**TASK REQUIREMENTS:**
Retype all entries exactly, skipping pictures.

━━ SOURCE RECORDS

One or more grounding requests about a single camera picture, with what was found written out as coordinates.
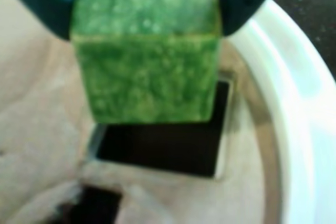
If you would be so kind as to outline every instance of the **dark background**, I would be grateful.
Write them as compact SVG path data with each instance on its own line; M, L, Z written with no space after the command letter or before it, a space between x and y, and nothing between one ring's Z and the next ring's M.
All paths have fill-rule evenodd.
M307 34L336 77L336 0L275 0Z

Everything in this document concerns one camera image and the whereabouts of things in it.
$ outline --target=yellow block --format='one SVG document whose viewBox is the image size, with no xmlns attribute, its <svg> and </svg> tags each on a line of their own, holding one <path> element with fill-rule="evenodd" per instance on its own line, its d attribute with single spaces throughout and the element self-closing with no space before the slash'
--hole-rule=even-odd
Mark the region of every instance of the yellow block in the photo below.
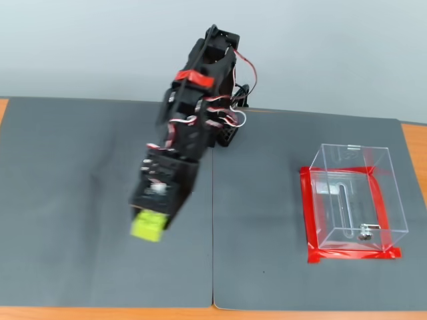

━━━━

**TASK RESULT:**
One or more grounding requests about a single camera picture, with what was found written out as coordinates.
If you would be so kind as to outline every instance of the **dark background**, I would be grateful.
Write them as compact SVG path data with each instance on its own line; M, L, Z written with no space after the command letter or before it, a space between x and y, and nothing between one ring's Z and the next ring's M.
All paths have fill-rule evenodd.
M307 34L336 77L336 0L275 0Z

Everything in this document concerns one camera image and the whereabouts of things in it.
$ outline --target=yellow block --format='one SVG document whose viewBox is the image size, with no xmlns attribute, its <svg> and </svg> tags each on a line of their own, holding one <path> element with fill-rule="evenodd" per instance on its own line, its d attribute with single spaces throughout and the element self-closing with no space before the slash'
--hole-rule=even-odd
Mark the region of every instance of the yellow block in the photo below.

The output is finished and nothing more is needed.